INFORMATION SHOWN ▸
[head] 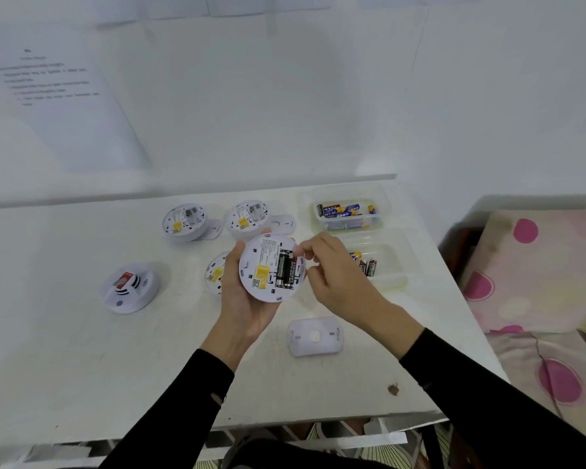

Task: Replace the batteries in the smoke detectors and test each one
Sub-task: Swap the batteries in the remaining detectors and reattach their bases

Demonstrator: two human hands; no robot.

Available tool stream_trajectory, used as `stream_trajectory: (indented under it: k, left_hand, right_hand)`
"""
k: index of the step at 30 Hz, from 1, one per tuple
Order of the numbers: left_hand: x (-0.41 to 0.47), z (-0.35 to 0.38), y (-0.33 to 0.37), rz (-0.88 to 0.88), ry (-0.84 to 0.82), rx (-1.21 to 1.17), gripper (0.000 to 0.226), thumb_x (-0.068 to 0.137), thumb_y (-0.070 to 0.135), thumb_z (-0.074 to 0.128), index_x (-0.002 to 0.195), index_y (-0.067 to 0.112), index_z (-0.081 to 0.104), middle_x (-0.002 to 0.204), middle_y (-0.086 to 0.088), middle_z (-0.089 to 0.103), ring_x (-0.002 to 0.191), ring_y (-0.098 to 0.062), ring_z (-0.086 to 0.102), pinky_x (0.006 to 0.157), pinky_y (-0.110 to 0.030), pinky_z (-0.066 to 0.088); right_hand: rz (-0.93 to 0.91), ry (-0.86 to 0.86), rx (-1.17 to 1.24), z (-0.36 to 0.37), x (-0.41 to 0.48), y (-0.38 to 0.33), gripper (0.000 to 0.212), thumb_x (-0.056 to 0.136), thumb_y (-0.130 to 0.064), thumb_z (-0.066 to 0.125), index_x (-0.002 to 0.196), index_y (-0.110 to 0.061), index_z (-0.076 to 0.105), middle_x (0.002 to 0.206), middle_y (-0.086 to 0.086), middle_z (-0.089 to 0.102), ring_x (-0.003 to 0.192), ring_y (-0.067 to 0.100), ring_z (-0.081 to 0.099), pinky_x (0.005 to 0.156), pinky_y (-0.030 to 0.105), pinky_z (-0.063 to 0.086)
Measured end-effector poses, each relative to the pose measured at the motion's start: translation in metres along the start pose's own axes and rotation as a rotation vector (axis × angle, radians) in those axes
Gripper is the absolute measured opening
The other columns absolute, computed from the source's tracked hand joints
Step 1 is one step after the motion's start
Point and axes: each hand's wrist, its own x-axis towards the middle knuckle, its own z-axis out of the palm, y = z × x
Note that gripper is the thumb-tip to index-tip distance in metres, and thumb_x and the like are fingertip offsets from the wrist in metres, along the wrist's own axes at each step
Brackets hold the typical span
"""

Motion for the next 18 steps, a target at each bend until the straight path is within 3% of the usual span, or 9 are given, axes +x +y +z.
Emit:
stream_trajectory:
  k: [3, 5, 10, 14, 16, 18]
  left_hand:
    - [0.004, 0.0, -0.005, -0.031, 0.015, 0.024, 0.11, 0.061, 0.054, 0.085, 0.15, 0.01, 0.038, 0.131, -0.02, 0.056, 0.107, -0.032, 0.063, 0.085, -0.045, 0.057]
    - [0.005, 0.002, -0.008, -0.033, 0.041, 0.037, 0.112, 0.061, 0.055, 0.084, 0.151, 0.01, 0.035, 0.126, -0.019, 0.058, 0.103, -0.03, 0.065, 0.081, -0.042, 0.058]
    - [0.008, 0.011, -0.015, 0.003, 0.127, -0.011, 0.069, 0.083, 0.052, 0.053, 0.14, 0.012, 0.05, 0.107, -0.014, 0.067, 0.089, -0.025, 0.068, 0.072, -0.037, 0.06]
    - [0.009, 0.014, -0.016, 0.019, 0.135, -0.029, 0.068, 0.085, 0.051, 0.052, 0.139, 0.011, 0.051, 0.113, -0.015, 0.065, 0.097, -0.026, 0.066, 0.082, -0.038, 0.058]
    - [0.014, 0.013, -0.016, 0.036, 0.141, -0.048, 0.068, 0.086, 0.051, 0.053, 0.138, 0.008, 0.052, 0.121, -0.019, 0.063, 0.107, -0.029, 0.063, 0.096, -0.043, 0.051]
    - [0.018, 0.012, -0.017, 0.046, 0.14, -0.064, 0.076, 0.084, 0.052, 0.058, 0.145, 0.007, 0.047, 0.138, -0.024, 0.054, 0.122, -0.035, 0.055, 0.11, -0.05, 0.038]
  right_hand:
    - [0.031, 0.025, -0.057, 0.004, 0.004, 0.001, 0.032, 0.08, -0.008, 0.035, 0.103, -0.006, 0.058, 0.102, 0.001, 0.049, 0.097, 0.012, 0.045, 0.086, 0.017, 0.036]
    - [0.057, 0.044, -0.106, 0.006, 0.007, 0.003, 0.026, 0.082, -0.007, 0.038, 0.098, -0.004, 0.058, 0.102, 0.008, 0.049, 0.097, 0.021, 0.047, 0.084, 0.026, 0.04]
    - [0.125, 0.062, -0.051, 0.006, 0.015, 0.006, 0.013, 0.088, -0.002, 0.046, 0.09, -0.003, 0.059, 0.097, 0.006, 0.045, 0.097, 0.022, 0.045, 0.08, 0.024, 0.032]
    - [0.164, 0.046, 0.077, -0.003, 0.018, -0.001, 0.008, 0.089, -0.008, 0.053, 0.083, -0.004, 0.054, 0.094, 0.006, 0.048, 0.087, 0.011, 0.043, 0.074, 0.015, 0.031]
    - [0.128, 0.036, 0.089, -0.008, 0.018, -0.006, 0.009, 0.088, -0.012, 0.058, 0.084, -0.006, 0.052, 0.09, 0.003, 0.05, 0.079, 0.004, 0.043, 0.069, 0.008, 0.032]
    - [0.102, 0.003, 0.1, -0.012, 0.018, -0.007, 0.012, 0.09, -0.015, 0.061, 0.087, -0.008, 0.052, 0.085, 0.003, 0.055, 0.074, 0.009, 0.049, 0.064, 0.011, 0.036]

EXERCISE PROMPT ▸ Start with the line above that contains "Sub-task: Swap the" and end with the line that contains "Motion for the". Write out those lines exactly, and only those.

FINISHED TASK ▸
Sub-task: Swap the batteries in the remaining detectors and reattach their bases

Demonstrator: two human hands; no robot.

Available tool stream_trajectory, used as `stream_trajectory: (indented under it: k, left_hand, right_hand)`
"""
k: index of the step at 30 Hz, from 1, one per tuple
Order of the numbers: left_hand: x (-0.41 to 0.47), z (-0.35 to 0.38), y (-0.33 to 0.37), rz (-0.88 to 0.88), ry (-0.84 to 0.82), rx (-1.21 to 1.17), gripper (0.000 to 0.226), thumb_x (-0.068 to 0.137), thumb_y (-0.070 to 0.135), thumb_z (-0.074 to 0.128), index_x (-0.002 to 0.195), index_y (-0.067 to 0.112), index_z (-0.081 to 0.104), middle_x (-0.002 to 0.204), middle_y (-0.086 to 0.088), middle_z (-0.089 to 0.103), ring_x (-0.002 to 0.191), ring_y (-0.098 to 0.062), ring_z (-0.086 to 0.102), pinky_x (0.006 to 0.157), pinky_y (-0.110 to 0.030), pinky_z (-0.066 to 0.088); right_hand: rz (-0.93 to 0.91), ry (-0.86 to 0.86), rx (-1.17 to 1.24), z (-0.36 to 0.37), x (-0.41 to 0.48), y (-0.38 to 0.33), gripper (0.000 to 0.212), thumb_x (-0.056 to 0.136), thumb_y (-0.130 to 0.064), thumb_z (-0.066 to 0.125), index_x (-0.002 to 0.196), index_y (-0.110 to 0.061), index_z (-0.076 to 0.105), middle_x (0.002 to 0.206), middle_y (-0.086 to 0.086), middle_z (-0.089 to 0.102), ring_x (-0.003 to 0.192), ring_y (-0.067 to 0.100), ring_z (-0.081 to 0.099), pinky_x (0.005 to 0.156), pinky_y (-0.030 to 0.105), pinky_z (-0.063 to 0.086)
Measured end-effector poses, each relative to the pose measured at the motion's start: translation in metres along the start pose's own axes and rotation as a rotation vector (axis × angle, radians) in those axes
Gripper is the absolute measured opening
The other columns absolute, computed from the source's tracked hand joints
Step 1 is one step after the motion's start
Point and axes: each hand's wrist, its own x-axis towards the middle knuckle, its own z-axis out of the palm, y = z × x
Note that gripper is the thumb-tip to index-tip distance in metres, and thumb_x and the like are fingertip offsets from the wrist in metres, along the wrist's own axes at each step
Brackets hold the typical span
"""

Motion for the next 18 steps, a target at each bend until the straight path is within 3% of the usual span, or 9 are given, axes +x +y +z.

The answer requires no further additions.